- [Instructions to follow]: Give back the data exactly, with no images.

- [Information supplied]:
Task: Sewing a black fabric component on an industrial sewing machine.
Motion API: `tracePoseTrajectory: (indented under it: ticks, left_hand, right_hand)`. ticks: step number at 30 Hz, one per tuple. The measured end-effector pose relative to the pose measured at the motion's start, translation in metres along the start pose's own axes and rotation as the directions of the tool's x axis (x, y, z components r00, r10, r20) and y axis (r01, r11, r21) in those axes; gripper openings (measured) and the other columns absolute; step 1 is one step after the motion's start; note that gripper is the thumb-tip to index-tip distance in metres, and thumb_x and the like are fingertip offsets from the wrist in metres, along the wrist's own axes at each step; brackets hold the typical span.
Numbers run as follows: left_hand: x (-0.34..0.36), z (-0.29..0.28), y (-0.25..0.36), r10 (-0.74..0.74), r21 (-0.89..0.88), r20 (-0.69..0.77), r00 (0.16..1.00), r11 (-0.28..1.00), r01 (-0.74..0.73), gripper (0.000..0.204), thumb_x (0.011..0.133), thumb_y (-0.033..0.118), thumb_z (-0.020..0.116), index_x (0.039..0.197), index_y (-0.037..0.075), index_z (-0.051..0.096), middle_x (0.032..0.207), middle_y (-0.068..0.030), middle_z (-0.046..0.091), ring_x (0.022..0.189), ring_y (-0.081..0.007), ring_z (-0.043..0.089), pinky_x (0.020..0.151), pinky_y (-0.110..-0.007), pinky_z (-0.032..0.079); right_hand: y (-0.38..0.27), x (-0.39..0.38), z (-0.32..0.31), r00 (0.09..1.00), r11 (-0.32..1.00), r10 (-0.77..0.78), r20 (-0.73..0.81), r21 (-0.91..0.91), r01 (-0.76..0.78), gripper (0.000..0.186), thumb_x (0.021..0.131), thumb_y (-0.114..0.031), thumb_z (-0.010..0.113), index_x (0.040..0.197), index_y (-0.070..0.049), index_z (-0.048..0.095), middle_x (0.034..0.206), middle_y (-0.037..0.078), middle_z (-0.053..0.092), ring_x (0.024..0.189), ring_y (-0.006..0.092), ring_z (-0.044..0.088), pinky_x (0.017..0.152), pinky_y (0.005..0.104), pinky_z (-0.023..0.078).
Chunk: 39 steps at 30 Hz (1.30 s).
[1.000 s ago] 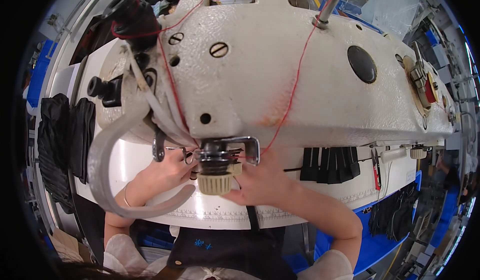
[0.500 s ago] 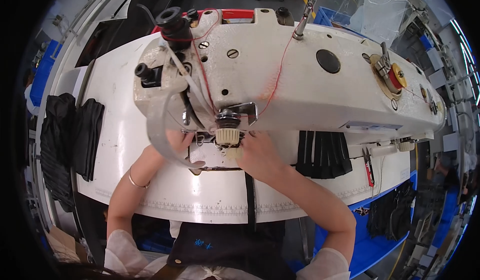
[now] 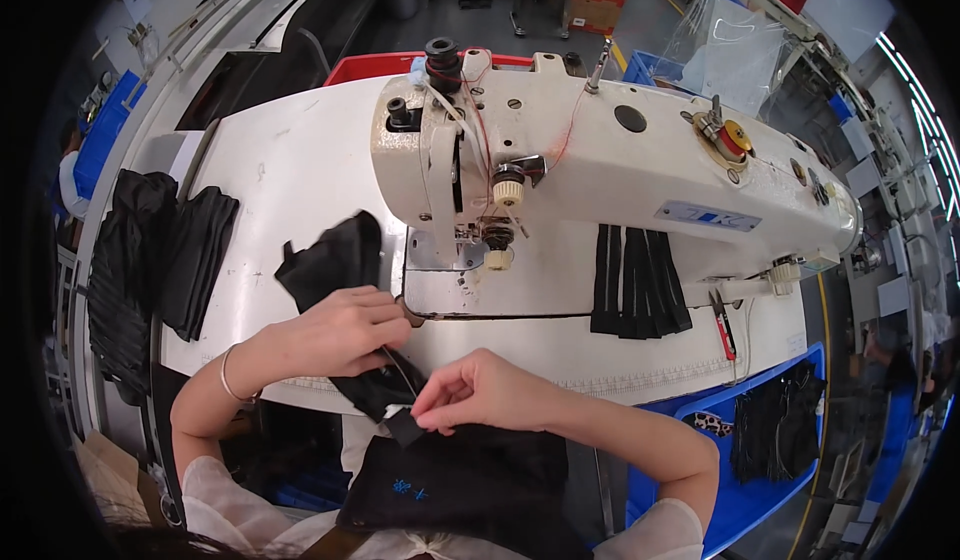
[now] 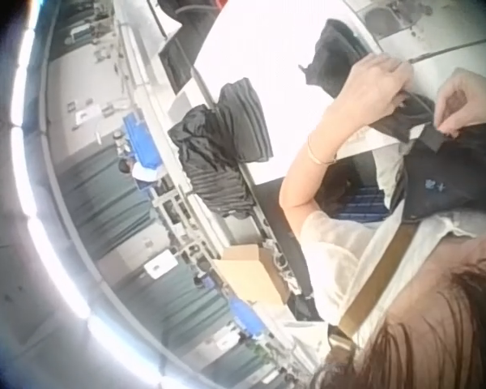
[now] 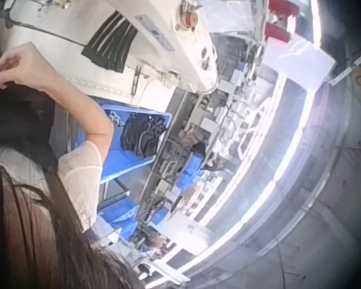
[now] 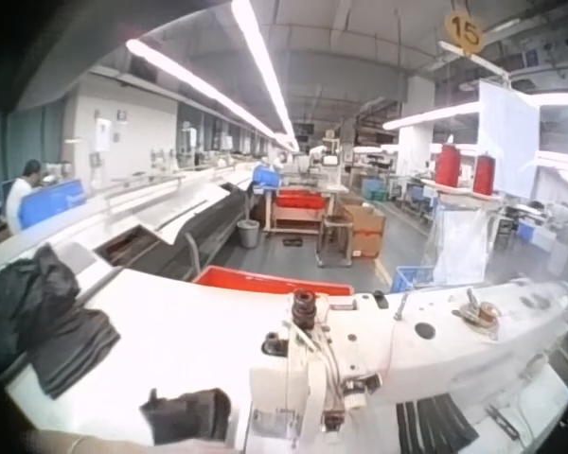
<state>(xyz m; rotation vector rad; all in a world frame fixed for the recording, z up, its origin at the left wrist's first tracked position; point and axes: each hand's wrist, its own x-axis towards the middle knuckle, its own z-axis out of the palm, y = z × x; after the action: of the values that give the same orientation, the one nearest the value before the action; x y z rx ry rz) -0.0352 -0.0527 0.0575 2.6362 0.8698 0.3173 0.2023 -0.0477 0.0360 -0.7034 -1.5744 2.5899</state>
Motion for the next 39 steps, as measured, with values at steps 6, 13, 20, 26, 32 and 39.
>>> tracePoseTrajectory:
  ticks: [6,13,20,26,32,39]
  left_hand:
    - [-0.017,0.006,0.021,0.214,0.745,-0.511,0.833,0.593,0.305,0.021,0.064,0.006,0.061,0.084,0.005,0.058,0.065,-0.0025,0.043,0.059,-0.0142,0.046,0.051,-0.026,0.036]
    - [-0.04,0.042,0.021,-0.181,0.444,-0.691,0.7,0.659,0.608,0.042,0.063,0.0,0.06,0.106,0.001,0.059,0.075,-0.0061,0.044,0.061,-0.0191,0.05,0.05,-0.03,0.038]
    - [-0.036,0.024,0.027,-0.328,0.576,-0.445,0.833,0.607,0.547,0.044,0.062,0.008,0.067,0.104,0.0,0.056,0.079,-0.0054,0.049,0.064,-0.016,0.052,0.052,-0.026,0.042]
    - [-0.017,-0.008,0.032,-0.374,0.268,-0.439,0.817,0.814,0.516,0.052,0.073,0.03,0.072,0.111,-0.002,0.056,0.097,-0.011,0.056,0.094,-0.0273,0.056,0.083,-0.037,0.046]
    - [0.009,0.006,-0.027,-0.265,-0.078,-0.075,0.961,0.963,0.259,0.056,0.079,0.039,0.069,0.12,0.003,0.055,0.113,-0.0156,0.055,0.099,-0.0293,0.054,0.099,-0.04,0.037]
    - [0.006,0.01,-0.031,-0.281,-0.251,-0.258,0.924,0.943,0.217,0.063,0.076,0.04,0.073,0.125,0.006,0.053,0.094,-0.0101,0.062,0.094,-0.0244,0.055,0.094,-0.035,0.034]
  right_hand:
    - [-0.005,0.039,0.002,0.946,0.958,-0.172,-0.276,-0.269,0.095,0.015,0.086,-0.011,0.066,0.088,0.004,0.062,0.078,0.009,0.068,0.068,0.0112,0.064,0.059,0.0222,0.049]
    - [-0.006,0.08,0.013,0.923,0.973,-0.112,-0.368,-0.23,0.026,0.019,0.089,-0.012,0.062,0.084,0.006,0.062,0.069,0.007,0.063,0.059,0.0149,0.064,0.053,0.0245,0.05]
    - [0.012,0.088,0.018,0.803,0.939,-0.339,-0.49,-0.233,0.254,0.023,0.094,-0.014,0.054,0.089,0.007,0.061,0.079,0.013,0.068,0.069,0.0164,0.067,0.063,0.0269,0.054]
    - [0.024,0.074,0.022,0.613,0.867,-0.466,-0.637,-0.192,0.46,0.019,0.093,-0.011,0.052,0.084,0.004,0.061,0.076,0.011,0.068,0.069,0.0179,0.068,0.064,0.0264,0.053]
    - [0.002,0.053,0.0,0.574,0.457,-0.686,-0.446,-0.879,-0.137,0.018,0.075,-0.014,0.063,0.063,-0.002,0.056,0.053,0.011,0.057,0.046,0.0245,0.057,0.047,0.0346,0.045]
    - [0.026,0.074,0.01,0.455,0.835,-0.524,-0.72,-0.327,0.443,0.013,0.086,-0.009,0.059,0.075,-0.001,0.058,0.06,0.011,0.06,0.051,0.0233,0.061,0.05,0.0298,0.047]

- [Answer box]:
Task: Sewing a black fabric component on an industrial sewing machine.
Motion API: `tracePoseTrajectory: (indented under it: ticks, left_hand, right_hand)`. ticks: step number at 30 Hz, one per tuple. The measured end-effector pose relative to the pose measured at the motion's start, translation in metres along the start pose's own axes and rotation as the directions of the tool's x axis (x, y, z components r00, r10, r20) and y axis (r01, r11, r21) in those axes; gripper openings (measured) and the other columns absolute; step 1 is one step after the motion's start; note that gripper is the thumb-tip to index-tip distance in metres, and thumb_x and the like are fingertip offsets from the wrist in metres, along the wrist's own axes at each step; brackets hold the typical span.
Numbers run as follows: left_hand: x (-0.34..0.36), z (-0.29..0.28), y (-0.25..0.36), r10 (-0.74..0.74), r21 (-0.89..0.88), r20 (-0.69..0.77), r00 (0.16..1.00), r11 (-0.28..1.00), r01 (-0.74..0.73), gripper (0.000..0.204), thumb_x (0.011..0.133), thumb_y (-0.033..0.118), thumb_z (-0.020..0.116), index_x (0.039..0.197), index_y (-0.037..0.075), index_z (-0.051..0.096), middle_x (0.032..0.207), middle_y (-0.068..0.030), middle_z (-0.046..0.091), ring_x (0.022..0.189), ring_y (-0.081..0.007), ring_z (-0.043..0.089), pinky_x (0.020..0.151), pinky_y (-0.110..-0.007), pinky_z (-0.032..0.079); right_hand: y (-0.38..0.27), x (-0.39..0.38), z (-0.32..0.31), r00 (0.09..1.00), r11 (-0.32..1.00), r10 (-0.77..0.78), r20 (-0.73..0.81), r21 (-0.91..0.91), r01 (-0.76..0.78), gripper (0.000..0.186), thumb_x (0.021..0.131), thumb_y (-0.114..0.031), thumb_z (-0.010..0.113), index_x (0.040..0.197), index_y (-0.070..0.049), index_z (-0.048..0.095), middle_x (0.034..0.206), middle_y (-0.037..0.078), middle_z (-0.053..0.092), ring_x (0.024..0.189), ring_y (-0.006..0.092), ring_z (-0.044..0.088), pinky_x (0.017..0.152), pinky_y (0.005..0.104), pinky_z (-0.023..0.078).
Chunk: 39 steps at 30 Hz (1.30 s).
[1.000 s ago] 
[0.500 s ago] 
[now] 
[now] 
[now] 
[now] 
<state>(xyz m; rotation vector rad; all in a world frame fixed for the recording, z up, its origin at the left wrist's first tracked position; point and axes: each hand's wrist, its own x-axis towards the middle knuckle, its own z-axis out of the palm, y = z × x; after the action: of the values that give the same orientation, the one nearest the value before the action; x y z rx ry rz) -0.0352 -0.0527 0.0575 2.6362 0.8698 0.3173 0.2023 -0.0477 0.0360 -0.7034 -1.5744 2.5899</state>
Motion for the next 39 steps, as measured, with values at steps 6, 13, 20, 26, 32 and 39.
>>> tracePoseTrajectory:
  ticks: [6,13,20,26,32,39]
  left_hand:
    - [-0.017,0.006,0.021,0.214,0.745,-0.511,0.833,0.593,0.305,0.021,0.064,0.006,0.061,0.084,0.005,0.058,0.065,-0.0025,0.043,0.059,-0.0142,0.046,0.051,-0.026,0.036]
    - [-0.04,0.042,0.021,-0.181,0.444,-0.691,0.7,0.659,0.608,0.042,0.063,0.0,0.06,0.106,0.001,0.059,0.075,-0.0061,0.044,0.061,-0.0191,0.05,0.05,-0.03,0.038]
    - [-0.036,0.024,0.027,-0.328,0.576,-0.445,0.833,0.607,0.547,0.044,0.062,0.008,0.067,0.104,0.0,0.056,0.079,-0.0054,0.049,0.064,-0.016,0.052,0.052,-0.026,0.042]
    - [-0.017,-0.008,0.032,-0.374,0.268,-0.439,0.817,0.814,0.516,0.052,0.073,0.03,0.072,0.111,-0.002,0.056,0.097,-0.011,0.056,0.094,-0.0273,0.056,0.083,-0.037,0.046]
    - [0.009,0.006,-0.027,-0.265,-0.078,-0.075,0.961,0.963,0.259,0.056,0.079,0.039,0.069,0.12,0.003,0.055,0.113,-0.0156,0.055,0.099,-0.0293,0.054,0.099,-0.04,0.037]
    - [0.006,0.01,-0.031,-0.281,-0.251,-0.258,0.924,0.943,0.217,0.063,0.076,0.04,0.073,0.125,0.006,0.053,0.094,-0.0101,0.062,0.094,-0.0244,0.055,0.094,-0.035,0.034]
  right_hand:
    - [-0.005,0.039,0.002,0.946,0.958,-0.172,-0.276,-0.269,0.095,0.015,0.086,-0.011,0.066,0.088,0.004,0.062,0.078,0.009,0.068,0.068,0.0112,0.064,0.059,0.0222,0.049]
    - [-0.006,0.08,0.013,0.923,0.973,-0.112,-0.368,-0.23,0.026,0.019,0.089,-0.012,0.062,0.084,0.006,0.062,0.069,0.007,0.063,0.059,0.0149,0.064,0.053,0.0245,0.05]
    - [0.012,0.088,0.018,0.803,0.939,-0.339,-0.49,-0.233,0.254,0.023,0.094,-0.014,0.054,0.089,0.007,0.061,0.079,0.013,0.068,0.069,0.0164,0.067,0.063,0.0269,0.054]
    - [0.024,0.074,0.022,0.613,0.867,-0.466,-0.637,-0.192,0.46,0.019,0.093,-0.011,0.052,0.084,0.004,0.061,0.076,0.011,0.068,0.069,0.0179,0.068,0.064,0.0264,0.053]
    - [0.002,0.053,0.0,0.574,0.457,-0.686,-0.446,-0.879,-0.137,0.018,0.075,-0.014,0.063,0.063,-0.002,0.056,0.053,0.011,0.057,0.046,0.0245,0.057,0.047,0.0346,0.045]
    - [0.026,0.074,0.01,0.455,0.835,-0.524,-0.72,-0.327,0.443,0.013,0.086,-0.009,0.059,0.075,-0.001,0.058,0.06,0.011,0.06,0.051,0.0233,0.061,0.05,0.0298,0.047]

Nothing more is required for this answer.